Modellers believe that spreading out our limited supply of vaccine as single doses for 3 months will save up to 6000 lives. One concern though is whether single doses might lead to 'vaccine resistance' through virus mutation. (1)

If we assume that over the next 12 weeks 12-20 million people get one dose of a vaccine and are told or believe it gives 90% protection what % will actually go for a second jab? We might assume second dose coverage is at best 70%. (2)
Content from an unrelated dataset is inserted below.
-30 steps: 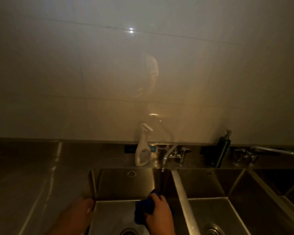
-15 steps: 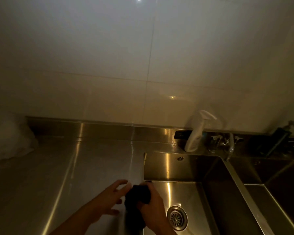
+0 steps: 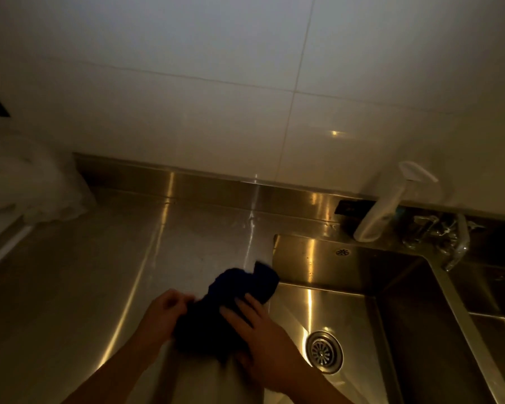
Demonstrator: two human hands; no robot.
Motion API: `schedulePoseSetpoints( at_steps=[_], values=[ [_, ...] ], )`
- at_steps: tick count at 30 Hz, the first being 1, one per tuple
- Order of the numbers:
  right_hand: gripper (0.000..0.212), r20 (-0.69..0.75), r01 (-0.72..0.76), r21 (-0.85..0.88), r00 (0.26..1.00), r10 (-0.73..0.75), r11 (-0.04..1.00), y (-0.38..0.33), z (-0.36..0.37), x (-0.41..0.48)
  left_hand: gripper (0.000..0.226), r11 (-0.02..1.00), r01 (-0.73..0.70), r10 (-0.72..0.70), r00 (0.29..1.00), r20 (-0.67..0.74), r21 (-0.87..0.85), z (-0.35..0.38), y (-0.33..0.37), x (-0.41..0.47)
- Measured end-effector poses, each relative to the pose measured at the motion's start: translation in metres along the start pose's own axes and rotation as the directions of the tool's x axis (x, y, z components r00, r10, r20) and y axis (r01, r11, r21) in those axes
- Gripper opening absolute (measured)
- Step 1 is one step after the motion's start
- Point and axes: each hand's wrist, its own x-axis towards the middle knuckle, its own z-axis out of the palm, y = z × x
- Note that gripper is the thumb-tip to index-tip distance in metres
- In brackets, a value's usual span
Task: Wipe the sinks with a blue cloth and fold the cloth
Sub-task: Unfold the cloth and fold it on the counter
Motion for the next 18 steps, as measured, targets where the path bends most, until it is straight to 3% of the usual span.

That means between 4 and 6.7 million people might have fading protection. Will the risk of creating a vaccine resistant mutant in this group of people, which could spread rapidly to 7 billion people around the world, outweigh the benefits of 6000 deaths prevented. (3)
I was initially reassured by a paper sent to me by an eminent virologist. https://t.co/UyTQZ0CFsW (4)
Essentially vaccine resistance is rare compared with drug resistance, first because multiple mutations are needed unlike for drugs, and second because vaccines tend to keep pathogens from ever achieving large population sizes within hosts. (5)
Nonetheless, vaccine resistance has been found with hepatitis B, whooping cough (B.pertussis, Strep. pneumoniae and other viruses, although these strains may die out through low transmissibility. (6)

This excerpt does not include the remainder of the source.